EXERCISE AIM »
Search the records for the word "what" and pick out every line that has it.

# # # #

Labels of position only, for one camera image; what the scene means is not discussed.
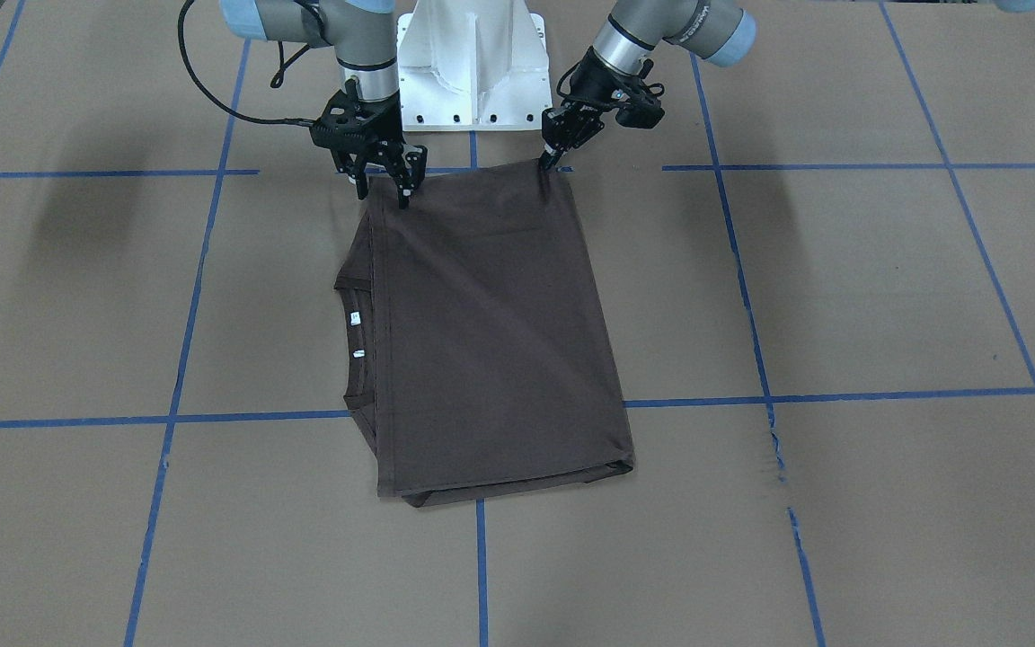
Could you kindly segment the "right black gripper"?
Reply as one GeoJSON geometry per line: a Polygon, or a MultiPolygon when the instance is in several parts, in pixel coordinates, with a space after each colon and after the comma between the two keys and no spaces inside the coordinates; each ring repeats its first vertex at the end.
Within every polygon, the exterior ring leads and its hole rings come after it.
{"type": "Polygon", "coordinates": [[[398,94],[362,102],[353,87],[338,90],[313,122],[310,139],[330,151],[358,200],[368,197],[369,164],[381,165],[394,181],[400,209],[408,208],[411,195],[426,180],[428,148],[405,143],[398,94]]]}

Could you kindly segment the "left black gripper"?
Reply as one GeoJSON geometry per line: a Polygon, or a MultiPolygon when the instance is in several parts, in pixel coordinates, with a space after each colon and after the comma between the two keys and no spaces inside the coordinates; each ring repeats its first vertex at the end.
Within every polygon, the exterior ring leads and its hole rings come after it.
{"type": "Polygon", "coordinates": [[[559,78],[560,106],[546,108],[541,118],[544,151],[539,167],[551,171],[572,148],[575,136],[593,136],[603,127],[603,116],[615,111],[616,79],[640,77],[609,65],[594,49],[587,50],[567,73],[559,78]]]}

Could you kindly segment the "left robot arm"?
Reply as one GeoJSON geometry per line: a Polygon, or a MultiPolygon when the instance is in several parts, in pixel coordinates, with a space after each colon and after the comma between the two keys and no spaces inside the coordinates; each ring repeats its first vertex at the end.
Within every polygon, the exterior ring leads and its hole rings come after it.
{"type": "Polygon", "coordinates": [[[756,18],[734,1],[617,1],[586,53],[554,87],[560,102],[541,118],[544,171],[603,130],[607,113],[621,127],[653,129],[664,118],[661,83],[650,84],[650,55],[661,42],[719,68],[747,56],[756,18]]]}

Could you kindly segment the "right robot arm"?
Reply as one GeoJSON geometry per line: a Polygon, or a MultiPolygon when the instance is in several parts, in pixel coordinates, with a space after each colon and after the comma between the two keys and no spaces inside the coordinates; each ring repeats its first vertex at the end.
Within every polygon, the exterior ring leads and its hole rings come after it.
{"type": "Polygon", "coordinates": [[[403,134],[397,23],[392,1],[221,1],[227,29],[243,40],[299,42],[333,50],[341,90],[319,118],[280,119],[303,127],[328,150],[358,199],[369,193],[368,167],[394,182],[400,208],[426,177],[427,148],[403,134]]]}

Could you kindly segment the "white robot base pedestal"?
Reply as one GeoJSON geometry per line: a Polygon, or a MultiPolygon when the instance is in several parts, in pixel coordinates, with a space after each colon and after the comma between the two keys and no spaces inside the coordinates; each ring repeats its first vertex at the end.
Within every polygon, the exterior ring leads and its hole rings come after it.
{"type": "Polygon", "coordinates": [[[406,133],[537,131],[552,106],[544,18],[525,1],[419,1],[397,65],[406,133]]]}

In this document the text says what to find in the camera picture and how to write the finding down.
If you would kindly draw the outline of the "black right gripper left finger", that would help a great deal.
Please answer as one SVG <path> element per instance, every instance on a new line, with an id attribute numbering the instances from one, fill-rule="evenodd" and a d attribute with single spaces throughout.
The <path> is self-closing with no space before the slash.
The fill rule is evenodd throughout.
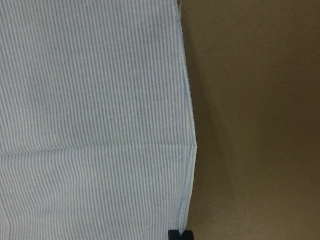
<path id="1" fill-rule="evenodd" d="M 181 240 L 181 234 L 179 230 L 169 230 L 168 240 Z"/>

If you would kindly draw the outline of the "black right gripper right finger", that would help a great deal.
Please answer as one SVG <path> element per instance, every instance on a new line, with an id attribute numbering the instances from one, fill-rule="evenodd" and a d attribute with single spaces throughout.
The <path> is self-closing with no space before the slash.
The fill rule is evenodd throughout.
<path id="1" fill-rule="evenodd" d="M 181 235 L 181 240 L 194 240 L 194 234 L 191 230 L 185 230 Z"/>

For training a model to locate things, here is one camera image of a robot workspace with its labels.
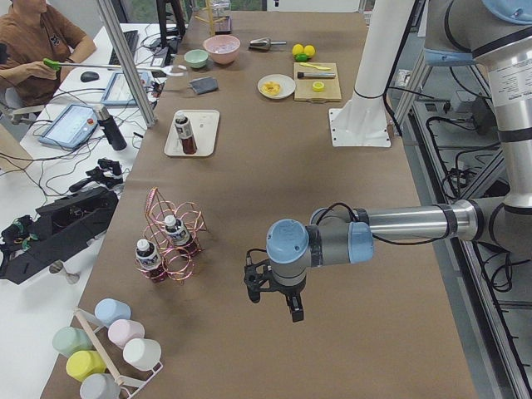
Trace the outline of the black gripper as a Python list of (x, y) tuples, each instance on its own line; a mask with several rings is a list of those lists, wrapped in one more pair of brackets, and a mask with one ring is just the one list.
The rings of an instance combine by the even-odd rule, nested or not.
[(290, 287), (282, 285), (280, 288), (280, 292), (285, 296), (285, 302), (289, 312), (291, 313), (292, 321), (294, 323), (304, 320), (301, 292), (304, 290), (305, 285), (306, 283), (299, 283)]

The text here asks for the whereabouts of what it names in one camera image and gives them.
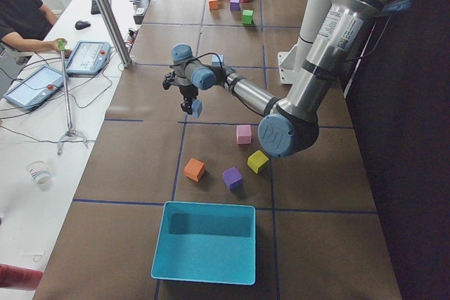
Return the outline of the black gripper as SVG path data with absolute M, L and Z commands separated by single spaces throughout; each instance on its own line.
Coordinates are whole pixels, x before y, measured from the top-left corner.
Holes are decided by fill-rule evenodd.
M 192 102 L 198 97 L 198 88 L 191 84 L 188 86 L 180 86 L 179 91 L 184 98 L 181 109 L 187 114 L 192 114 Z

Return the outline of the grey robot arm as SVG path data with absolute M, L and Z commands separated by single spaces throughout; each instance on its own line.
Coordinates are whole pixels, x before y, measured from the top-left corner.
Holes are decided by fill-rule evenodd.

# # # #

COMPLETED EXERCISE »
Labels of position only, for one camera image; what the scene means is not discussed.
In this document the text says what to find in the camera picture and how to write the finding down.
The text here asks for the whereabouts of what it names in one camera image and gives them.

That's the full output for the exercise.